→ Task brief
In the data below, how many lines contain the string "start"? Give only the number.

# # # #

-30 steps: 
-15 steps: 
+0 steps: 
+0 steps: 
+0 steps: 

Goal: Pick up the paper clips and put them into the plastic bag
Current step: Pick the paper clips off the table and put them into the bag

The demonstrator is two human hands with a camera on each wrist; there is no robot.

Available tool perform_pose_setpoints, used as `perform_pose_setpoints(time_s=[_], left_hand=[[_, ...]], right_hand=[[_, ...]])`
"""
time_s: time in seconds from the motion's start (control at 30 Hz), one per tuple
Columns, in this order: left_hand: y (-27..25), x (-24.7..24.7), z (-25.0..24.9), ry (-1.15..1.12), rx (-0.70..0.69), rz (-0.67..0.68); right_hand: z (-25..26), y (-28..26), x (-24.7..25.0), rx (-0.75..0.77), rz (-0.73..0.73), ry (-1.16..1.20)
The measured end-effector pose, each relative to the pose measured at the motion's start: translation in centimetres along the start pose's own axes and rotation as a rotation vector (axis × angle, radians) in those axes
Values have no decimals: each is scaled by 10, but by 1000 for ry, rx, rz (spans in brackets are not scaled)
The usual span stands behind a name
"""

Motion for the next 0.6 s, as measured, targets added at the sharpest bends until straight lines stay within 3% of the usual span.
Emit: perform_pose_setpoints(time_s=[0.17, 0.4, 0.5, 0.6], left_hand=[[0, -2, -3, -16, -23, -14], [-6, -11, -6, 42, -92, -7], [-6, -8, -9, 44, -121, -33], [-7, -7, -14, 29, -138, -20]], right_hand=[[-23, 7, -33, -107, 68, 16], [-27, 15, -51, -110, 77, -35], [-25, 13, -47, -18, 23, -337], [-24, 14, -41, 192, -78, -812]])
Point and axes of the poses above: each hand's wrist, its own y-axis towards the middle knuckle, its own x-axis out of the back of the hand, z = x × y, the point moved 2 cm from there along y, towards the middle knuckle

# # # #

→ Answer box
2